*WORK TO BE COMPLETED*. Exactly the lines from the beginning of the records below through the line with "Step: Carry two" must be given again, without pictures.

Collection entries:

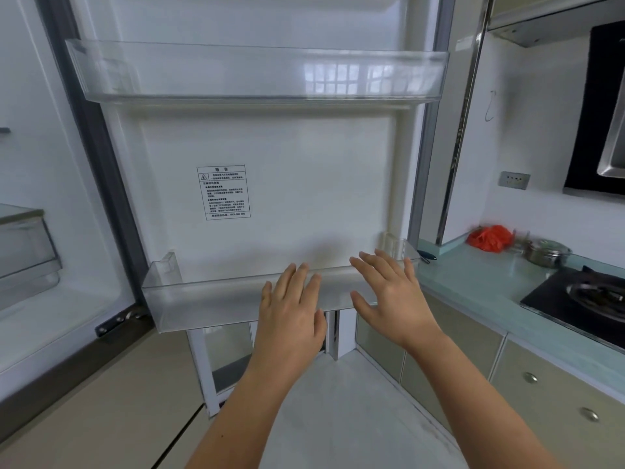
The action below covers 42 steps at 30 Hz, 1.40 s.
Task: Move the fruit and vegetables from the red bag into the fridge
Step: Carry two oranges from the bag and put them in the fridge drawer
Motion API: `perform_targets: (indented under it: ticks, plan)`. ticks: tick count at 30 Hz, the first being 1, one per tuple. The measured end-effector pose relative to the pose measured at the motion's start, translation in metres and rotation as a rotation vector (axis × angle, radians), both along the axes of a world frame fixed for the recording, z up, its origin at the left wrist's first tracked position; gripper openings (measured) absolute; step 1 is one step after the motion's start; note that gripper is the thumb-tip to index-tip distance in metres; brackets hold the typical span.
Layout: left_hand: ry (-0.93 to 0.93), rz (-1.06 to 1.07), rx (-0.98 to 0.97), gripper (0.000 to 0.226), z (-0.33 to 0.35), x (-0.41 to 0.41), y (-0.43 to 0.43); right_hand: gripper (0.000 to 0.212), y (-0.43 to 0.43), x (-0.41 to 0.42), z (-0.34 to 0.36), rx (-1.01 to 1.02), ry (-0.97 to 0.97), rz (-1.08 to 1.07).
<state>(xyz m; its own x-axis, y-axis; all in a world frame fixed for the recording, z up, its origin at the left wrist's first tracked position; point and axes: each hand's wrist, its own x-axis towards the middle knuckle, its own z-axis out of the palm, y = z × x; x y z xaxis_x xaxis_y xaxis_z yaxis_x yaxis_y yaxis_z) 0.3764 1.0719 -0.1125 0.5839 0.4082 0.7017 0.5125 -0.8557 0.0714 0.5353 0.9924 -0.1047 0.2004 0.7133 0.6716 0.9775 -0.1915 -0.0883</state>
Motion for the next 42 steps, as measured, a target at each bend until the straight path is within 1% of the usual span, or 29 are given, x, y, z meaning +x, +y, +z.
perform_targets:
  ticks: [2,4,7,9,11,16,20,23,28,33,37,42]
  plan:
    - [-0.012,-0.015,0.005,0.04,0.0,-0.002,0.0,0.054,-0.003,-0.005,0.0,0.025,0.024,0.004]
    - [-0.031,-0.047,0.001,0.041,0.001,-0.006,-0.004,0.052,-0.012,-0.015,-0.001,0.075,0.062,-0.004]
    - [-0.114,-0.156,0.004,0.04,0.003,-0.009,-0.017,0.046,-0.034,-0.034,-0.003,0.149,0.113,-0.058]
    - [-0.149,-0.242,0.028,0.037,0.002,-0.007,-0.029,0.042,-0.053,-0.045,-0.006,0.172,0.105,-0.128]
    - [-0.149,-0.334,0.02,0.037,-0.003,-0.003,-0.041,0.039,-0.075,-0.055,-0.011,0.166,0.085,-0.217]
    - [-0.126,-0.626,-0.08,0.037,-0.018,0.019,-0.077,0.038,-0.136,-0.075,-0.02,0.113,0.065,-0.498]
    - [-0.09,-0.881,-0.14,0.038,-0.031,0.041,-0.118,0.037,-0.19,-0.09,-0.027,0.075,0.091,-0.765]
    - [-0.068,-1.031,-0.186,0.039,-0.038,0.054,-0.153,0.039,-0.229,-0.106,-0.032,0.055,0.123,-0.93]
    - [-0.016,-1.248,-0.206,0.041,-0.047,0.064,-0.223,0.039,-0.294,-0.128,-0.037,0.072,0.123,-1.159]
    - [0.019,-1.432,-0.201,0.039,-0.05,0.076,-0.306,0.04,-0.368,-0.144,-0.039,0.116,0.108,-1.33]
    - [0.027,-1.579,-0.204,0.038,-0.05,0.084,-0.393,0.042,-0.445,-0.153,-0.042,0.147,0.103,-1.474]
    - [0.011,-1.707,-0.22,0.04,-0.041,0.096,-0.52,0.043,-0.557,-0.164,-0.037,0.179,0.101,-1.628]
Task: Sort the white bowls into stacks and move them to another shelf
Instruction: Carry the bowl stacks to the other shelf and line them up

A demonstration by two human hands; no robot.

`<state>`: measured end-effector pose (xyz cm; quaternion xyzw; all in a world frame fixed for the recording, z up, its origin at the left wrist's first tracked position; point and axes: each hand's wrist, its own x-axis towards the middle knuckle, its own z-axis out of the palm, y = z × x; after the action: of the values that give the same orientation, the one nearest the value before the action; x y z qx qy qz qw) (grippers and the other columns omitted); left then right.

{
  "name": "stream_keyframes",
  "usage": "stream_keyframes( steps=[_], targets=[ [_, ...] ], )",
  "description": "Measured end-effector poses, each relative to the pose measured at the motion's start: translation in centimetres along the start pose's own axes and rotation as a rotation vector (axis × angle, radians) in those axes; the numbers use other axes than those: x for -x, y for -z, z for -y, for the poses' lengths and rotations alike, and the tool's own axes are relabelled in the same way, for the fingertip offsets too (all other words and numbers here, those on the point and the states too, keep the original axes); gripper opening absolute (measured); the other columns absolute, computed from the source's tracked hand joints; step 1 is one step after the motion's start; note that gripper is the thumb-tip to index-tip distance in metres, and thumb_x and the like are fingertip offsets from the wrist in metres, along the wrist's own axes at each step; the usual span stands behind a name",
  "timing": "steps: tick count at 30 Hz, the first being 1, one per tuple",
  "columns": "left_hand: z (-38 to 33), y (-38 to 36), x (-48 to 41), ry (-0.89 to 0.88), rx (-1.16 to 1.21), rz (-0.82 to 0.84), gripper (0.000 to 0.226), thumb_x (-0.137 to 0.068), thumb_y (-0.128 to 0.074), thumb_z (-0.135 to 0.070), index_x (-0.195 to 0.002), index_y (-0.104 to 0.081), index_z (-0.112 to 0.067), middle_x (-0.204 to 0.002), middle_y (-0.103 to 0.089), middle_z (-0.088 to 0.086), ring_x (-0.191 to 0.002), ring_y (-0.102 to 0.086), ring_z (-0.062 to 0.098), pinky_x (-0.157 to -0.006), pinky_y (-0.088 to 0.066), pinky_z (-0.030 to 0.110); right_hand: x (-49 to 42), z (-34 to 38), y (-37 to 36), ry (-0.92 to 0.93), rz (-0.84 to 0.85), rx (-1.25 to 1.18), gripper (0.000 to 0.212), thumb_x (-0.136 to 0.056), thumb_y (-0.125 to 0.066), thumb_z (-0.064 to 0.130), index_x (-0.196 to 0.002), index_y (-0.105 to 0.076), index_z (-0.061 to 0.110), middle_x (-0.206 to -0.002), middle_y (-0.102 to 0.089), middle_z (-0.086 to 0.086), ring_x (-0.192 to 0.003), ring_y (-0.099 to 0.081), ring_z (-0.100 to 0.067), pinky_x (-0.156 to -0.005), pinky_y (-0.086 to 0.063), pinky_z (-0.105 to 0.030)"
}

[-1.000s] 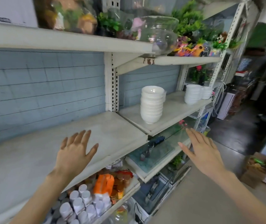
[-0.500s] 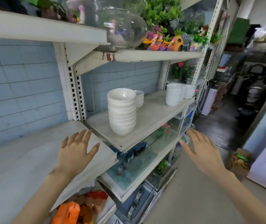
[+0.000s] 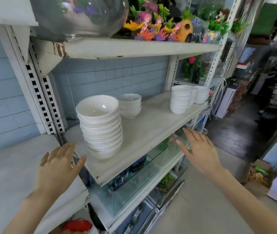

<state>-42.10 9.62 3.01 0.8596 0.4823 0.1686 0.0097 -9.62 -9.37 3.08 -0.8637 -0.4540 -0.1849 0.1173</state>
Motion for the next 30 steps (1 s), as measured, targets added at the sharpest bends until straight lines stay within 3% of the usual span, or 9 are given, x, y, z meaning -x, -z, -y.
stream_keyframes(
  steps=[4,7,9,11,15,19,24,30],
  targets=[
    [-2.5,-0.5,0.5,0.11,-0.013,-0.015,0.058,-0.088,-0.05,-0.047,-0.13,-0.055,-0.007,-0.131,-0.058,0.012,-0.12,-0.054,0.036,-0.103,-0.038,0.054,-3.0,-3.4,-2.0,0.038,0.156,-0.033,0.071,-0.092,-0.025,0.061,-0.149,-0.019,0.02,-0.156,-0.022,-0.001,-0.144,-0.018,-0.02,-0.116,-0.017,-0.044],
    [-4.7,-1.3,1.5,0.221,0.0,-0.058,0.061,-0.091,-0.039,-0.055,-0.128,-0.055,-0.01,-0.13,-0.059,0.011,-0.118,-0.055,0.037,-0.101,-0.039,0.054,-5.4,-6.1,-3.2,0.105,0.243,-0.045,0.074,-0.09,-0.021,0.062,-0.151,-0.008,0.021,-0.158,-0.009,0.0,-0.146,-0.007,-0.02,-0.116,-0.01,-0.046],
    [-6.8,-1.6,2.4,0.305,0.031,-0.08,0.056,-0.092,-0.043,-0.052,-0.122,-0.059,-0.008,-0.124,-0.062,0.013,-0.11,-0.058,0.041,-0.095,-0.042,0.057,-6.7,-7.8,-3.9,0.151,0.289,-0.052,0.078,-0.086,-0.013,0.065,-0.151,-0.004,0.022,-0.159,-0.004,0.001,-0.146,-0.003,-0.019,-0.117,-0.008,-0.046],
    [-9.4,-1.6,3.4,0.394,0.041,-0.061,0.046,-0.088,-0.05,-0.044,-0.111,-0.062,-0.006,-0.113,-0.066,0.016,-0.1,-0.061,0.043,-0.086,-0.046,0.057,-8.1,-9.5,-4.4,0.206,0.321,-0.066,0.081,-0.083,-0.007,0.067,-0.151,-0.004,0.023,-0.159,-0.003,0.001,-0.146,-0.003,-0.019,-0.118,-0.008,-0.046],
    [-14.3,-1.5,5.5,0.468,0.06,-0.089,0.05,-0.082,-0.039,-0.052,-0.105,-0.056,-0.011,-0.098,-0.065,0.014,-0.087,-0.06,0.038,-0.075,-0.051,0.053,-10.6,-12.3,-5.0,0.314,0.336,-0.105,0.077,-0.088,-0.009,0.067,-0.151,-0.001,0.023,-0.159,-0.002,0.002,-0.146,-0.003,-0.017,-0.118,-0.009,-0.043],
    [-19.5,-1.4,5.9,0.503,0.047,-0.094,0.07,-0.082,-0.036,-0.056,-0.138,-0.044,-0.015,-0.13,-0.057,0.01,-0.109,-0.058,0.036,-0.087,-0.049,0.051,-13.0,-14.0,-5.7,0.417,0.333,-0.176,0.093,-0.076,0.007,0.077,-0.151,-0.006,0.023,-0.158,-0.009,0.003,-0.145,-0.011,-0.016,-0.117,-0.018,-0.04],
    [-24.5,-2.1,3.0,0.462,0.118,-0.064,0.073,-0.084,-0.031,-0.06,-0.146,-0.033,-0.023,-0.148,-0.041,-0.003,-0.121,-0.053,0.025,-0.092,-0.045,0.041,-15.6,-13.2,-6.6,0.482,0.375,-0.373,0.077,-0.087,-0.021,0.065,-0.15,-0.014,0.022,-0.157,-0.015,0.003,-0.141,-0.026,-0.015,-0.115,-0.02,-0.034],
    [-25.7,-4.8,-4.8,0.397,0.246,-0.064,0.072,-0.087,-0.029,-0.06,-0.15,-0.021,-0.025,-0.153,-0.032,-0.006,-0.131,-0.044,0.019,-0.101,-0.038,0.035,-20.7,-10.7,-8.8,0.506,0.407,-0.538,0.072,-0.09,-0.032,0.06,-0.149,-0.015,0.022,-0.157,-0.017,0.004,-0.143,-0.017,-0.012,-0.111,-0.023,-0.03]
  ],
)
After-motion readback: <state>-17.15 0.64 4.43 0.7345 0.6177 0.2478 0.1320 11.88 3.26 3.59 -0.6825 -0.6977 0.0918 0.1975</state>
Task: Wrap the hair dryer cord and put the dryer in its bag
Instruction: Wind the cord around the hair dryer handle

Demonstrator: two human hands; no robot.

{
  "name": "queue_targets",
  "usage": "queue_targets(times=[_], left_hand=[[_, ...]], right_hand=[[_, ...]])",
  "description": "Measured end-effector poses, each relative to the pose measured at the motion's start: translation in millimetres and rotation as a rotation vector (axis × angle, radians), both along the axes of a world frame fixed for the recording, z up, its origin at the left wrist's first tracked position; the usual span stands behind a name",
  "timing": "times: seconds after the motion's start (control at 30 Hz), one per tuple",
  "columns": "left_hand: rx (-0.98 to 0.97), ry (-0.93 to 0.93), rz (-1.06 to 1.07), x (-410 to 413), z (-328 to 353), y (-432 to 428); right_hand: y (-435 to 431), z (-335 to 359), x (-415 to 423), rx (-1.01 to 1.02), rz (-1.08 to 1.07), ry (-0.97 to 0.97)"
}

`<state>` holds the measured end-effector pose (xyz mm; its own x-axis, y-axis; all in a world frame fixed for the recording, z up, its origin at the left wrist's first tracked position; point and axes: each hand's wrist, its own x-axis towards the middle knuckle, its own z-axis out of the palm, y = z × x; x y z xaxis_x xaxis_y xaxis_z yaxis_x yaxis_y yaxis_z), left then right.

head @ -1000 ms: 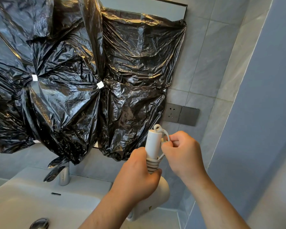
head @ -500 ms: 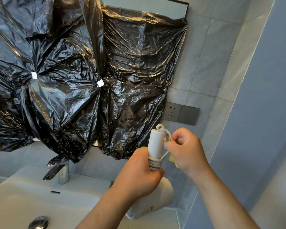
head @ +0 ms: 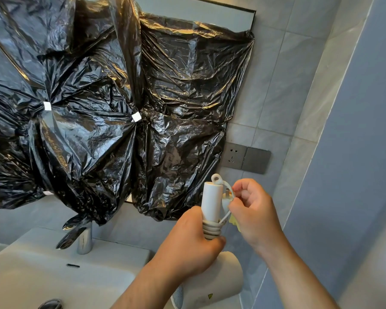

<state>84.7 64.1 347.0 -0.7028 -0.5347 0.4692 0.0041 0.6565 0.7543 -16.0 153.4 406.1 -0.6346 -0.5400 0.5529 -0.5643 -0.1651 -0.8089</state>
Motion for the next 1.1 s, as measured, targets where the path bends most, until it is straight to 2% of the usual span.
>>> queue_targets(times=[0.23, 0.37, 0.57, 0.93, 1.1], left_hand=[[-0.029, 0.003, 0.046, -1, -2, -2], [-0.080, -0.025, 0.068, -1, -3, -3], [-0.089, -0.044, 0.089, 0, -4, -4], [-0.095, -0.118, 0.116, -3, -6, 0], [-0.106, -0.100, 0.091, -5, -10, -2]], right_hand=[[3, 4, -2, 0.142, -0.043, 0.151], [6, 9, -4, 0.155, -0.026, 0.102], [9, 14, -4, 0.198, -0.055, 0.160], [7, 14, -5, 0.197, -0.073, 0.096], [6, 9, 0, 0.111, -0.015, -0.006]])
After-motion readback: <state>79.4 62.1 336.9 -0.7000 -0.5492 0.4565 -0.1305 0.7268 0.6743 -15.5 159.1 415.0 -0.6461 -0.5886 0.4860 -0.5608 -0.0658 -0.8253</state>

*WRITTEN SOLUTION*.
The action below covers 42 steps at 30 Hz, 1.40 s.
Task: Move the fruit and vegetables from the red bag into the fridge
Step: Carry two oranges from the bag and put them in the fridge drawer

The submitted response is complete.